→ **The task**
With the first line as the start and the line containing "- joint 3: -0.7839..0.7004" as the end, write out every line of the records exactly.
----- Data provided
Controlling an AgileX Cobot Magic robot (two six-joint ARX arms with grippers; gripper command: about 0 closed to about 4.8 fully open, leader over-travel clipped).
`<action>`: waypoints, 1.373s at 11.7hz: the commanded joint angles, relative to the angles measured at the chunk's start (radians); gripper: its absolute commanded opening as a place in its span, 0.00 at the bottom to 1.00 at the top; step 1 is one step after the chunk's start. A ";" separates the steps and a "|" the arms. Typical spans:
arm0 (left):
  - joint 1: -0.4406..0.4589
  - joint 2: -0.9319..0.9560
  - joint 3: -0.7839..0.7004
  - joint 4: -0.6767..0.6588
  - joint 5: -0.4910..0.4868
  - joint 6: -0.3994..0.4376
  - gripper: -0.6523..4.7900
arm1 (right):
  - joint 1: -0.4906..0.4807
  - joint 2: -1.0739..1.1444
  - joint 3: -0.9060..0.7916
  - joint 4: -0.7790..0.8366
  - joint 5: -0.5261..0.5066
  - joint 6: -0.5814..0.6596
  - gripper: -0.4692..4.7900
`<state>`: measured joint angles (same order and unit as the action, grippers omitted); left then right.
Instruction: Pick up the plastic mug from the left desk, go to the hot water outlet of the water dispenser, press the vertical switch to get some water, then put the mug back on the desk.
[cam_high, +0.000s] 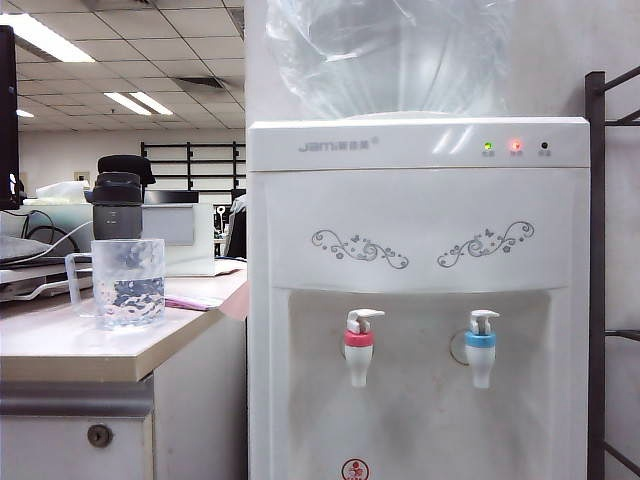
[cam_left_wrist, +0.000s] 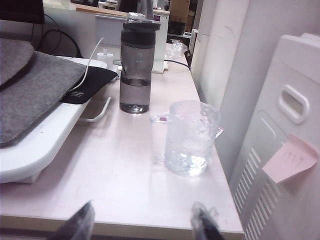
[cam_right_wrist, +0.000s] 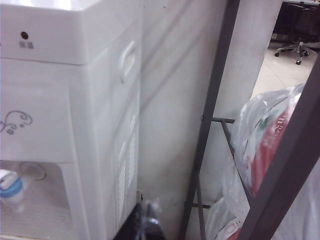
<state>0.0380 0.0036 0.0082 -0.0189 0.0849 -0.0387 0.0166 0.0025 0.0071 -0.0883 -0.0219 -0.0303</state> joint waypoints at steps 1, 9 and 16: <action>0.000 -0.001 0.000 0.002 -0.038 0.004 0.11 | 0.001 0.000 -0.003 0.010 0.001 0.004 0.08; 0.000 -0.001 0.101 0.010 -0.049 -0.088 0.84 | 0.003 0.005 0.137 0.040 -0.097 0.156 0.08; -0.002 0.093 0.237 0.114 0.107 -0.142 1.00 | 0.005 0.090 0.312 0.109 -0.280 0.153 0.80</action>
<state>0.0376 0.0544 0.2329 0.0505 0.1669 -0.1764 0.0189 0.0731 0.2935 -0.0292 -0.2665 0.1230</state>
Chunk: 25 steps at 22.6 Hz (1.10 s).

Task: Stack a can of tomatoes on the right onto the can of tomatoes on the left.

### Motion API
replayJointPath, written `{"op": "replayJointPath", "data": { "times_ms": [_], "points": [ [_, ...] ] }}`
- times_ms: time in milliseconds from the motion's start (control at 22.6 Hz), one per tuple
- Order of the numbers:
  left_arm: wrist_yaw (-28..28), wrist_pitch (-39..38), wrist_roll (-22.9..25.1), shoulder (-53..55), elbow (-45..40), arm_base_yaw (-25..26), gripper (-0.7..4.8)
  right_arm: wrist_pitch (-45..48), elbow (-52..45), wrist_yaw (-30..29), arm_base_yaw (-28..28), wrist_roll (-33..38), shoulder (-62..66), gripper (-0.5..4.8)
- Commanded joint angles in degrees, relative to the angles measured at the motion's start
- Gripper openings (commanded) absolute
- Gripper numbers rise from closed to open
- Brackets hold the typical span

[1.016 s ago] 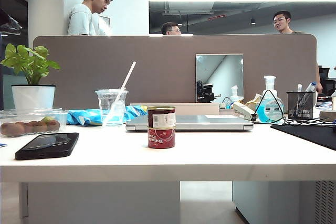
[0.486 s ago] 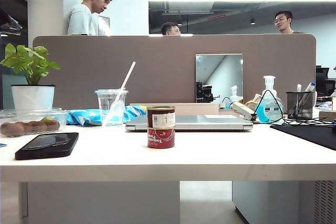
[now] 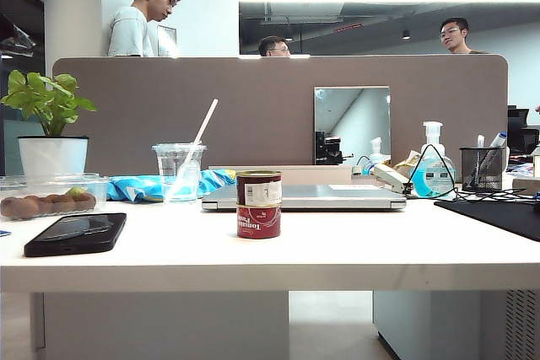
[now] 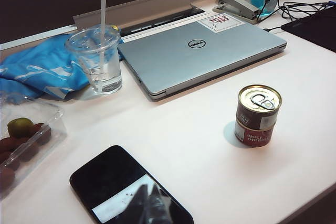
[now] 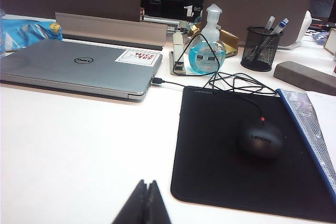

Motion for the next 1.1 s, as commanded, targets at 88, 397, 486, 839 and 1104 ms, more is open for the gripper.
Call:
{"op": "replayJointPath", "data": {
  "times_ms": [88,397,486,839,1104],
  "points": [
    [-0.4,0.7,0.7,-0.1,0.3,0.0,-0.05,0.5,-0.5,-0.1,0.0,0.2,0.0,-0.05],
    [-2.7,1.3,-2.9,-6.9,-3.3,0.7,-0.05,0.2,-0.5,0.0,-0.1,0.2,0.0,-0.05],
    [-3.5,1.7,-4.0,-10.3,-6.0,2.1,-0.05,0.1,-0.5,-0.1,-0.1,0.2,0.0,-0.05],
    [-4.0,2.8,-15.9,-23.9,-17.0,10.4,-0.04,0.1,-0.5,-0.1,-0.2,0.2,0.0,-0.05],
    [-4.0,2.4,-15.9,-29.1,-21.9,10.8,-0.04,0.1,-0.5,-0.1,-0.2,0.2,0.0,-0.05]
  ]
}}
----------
→ **Output for this task**
Controlling an AgileX Cobot Magic robot (two six-joint ARX arms with grippers; gripper command: about 0 closed to about 4.8 fully open, leader over-travel clipped).
`<action>`: waypoints, 1.373s at 11.7hz: the commanded joint angles, relative to the angles measured at the chunk's start (radians); gripper: its absolute commanded opening as a place in its span, 0.00 at the bottom to 1.00 at the top; step 1 is one step after the chunk's start. A ";" separates the steps and a "|" the arms. Typical spans:
arm0 (left):
  - joint 1: -0.4406..0.4589
  - joint 2: -0.9319..0.9560
  - joint 3: -0.7839..0.7004

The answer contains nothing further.